Hi all.
Problem description
I have been trying to write a custom schedule for a dense layer. I have been using the vta/python/vta/top/vta_dense.py file as a guide. I have written my compute and registered it using @autotvm.register_topi_compute, and then created the schedule and registered it using @autotvm.register_topi_schedule.

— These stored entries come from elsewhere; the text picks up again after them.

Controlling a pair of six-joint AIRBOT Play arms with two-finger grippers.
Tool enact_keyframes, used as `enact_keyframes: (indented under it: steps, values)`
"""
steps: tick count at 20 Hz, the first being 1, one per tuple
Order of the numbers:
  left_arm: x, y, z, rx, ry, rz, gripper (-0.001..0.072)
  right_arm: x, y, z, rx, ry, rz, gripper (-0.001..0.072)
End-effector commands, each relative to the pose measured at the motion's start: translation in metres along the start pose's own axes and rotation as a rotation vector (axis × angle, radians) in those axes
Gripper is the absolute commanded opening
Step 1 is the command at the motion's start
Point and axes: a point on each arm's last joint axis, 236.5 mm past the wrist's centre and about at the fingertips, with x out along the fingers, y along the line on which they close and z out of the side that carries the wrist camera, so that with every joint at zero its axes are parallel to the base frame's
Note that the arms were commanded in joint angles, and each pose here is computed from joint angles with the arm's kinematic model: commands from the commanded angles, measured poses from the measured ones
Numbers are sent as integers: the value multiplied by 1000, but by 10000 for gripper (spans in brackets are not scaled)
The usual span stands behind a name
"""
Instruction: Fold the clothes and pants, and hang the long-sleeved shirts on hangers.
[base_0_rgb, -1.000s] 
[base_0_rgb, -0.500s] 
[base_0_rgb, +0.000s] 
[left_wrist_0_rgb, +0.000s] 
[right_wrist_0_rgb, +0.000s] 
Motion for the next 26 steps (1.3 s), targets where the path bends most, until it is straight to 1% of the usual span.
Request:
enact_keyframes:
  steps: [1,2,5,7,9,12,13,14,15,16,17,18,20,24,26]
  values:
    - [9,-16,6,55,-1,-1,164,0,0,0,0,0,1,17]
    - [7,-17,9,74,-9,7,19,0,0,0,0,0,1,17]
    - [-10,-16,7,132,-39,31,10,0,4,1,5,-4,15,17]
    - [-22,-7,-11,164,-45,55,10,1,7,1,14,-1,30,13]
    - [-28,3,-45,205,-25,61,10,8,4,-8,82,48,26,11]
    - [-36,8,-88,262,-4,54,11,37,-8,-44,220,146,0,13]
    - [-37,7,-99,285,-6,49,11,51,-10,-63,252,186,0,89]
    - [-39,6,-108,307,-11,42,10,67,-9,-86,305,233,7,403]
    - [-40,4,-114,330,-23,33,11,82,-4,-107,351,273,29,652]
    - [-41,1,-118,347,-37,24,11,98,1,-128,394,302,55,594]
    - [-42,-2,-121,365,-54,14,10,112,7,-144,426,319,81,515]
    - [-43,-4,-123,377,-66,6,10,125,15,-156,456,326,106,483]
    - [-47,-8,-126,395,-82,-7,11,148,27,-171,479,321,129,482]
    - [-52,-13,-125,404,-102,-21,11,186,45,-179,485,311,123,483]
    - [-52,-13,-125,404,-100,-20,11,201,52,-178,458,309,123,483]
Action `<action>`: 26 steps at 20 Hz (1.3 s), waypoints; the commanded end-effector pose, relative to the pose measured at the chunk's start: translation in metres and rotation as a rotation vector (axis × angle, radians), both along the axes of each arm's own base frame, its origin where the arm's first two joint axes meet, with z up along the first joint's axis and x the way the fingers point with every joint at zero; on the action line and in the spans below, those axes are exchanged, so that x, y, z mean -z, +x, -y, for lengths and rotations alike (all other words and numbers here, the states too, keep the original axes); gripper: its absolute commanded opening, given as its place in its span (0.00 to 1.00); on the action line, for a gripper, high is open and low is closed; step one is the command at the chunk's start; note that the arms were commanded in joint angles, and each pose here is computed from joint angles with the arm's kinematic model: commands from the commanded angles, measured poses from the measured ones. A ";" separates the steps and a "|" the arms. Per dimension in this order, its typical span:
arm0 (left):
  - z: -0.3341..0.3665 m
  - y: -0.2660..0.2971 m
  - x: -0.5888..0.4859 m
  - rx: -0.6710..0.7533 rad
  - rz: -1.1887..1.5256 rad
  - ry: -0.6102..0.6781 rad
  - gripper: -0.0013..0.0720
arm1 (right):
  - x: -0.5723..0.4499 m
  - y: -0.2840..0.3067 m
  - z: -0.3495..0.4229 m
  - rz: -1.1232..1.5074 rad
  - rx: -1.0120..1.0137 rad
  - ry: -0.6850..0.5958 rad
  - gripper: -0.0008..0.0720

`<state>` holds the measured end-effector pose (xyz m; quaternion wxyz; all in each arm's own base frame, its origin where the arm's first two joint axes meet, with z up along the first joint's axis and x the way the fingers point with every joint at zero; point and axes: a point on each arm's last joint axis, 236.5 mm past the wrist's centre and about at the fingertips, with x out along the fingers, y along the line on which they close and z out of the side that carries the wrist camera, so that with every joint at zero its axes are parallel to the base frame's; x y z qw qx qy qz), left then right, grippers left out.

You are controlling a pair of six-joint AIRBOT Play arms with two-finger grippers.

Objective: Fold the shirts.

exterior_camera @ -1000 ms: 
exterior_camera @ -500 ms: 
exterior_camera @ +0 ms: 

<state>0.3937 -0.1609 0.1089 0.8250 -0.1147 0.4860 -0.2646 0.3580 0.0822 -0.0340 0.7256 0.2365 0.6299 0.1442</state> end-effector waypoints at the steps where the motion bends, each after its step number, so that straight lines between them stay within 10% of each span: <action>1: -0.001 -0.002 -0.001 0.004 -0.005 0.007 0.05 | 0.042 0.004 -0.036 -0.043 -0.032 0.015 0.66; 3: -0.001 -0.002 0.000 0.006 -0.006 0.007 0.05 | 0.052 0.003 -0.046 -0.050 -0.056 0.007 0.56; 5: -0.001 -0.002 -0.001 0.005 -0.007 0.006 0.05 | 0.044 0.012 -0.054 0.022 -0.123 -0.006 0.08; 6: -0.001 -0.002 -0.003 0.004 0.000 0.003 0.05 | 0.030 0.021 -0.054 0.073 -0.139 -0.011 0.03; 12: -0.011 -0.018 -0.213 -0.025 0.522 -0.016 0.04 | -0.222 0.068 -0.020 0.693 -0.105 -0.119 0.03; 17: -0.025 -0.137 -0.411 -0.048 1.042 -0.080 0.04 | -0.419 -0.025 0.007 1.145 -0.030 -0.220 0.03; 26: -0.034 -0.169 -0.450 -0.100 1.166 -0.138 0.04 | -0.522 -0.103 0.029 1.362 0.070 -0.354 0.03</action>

My compute is almost equal to the vta example, but only with 2 dimensions instead of 4. My schedule will be a little different, but I am getting an error directly at the beginning of the schedule function, every time I want to call tvm.lower to print the schedule and see the changes I am doing to it.
This is the error:
Check failed: (allow_alloc) is false: Cannot find the Realization point of tensor Tensor(shape=[1], op.name=placeholder)
A similar error was reported here but there was no solution.
Custom code used
This is my module, before calling tvm.build:
#[version = "0.0.5"]
def @main(%serving_default_x:0: Tensor[(8, 8), uint8], %serving_default_y:0: Tensor[(8, 8), uint8]) {
%0 = qnn.requantize(%serving_default_x:0, 0.996078f, 0, 0.996078f, -128, out_dtype="int8");
%1 = qnn.requantize(%serving_default_y:0, 0.996078f, 0, 0.996078f, -128, out_dtype="int8");
%2 = reshape(%0, newshape=[-1, 8]);
%3 = transpose(%1, axes=[1, 0]);
%4 = qnn.dense(%2, %3, -128, -128, 0.996078f, 0.996078f, units=8, out_dtype="int32");
%5 = qnn.requantize(%4, 0.992172f, 0, 1082.65f, -128, out_dtype="int8");
qnn.requantize(%5, 1082.65f, -128, 1082.65f, 0, out_dtype="uint8")
}
I have registered a new dense_strategy with the following code:
@_strategy.dense_strategy.register("custom_acc")
def dense_strategy_custom_acc(attrs, inputs, out_type, target):
"""dense custom_acc strategy"""
if len(inputs[0].shape) == 2:
strategy = OpStrategy()
strategy.add_implementation(
_strategy.wrap_compute_dense(dense),
_strategy.wrap_topi_schedule(schedule_dense),
name="dense.custom_acc",
)
return strategy
return None
I have registered my compute with the following code:
@autotvm.register_topi_compute("dense.custom_acc")
def dense(cfg, data, weight, bias=None, out_dtype=None):
"""Dense function declaration."""
if len(data.shape) != 2 or len(weight.shape) != 2:
raise topi.InvalidShapeError()
# Derive shapes
ishape = topi.utils.get_const_tuple(data.shape)
wshape = topi.utils.get_const_tuple(weight.shape)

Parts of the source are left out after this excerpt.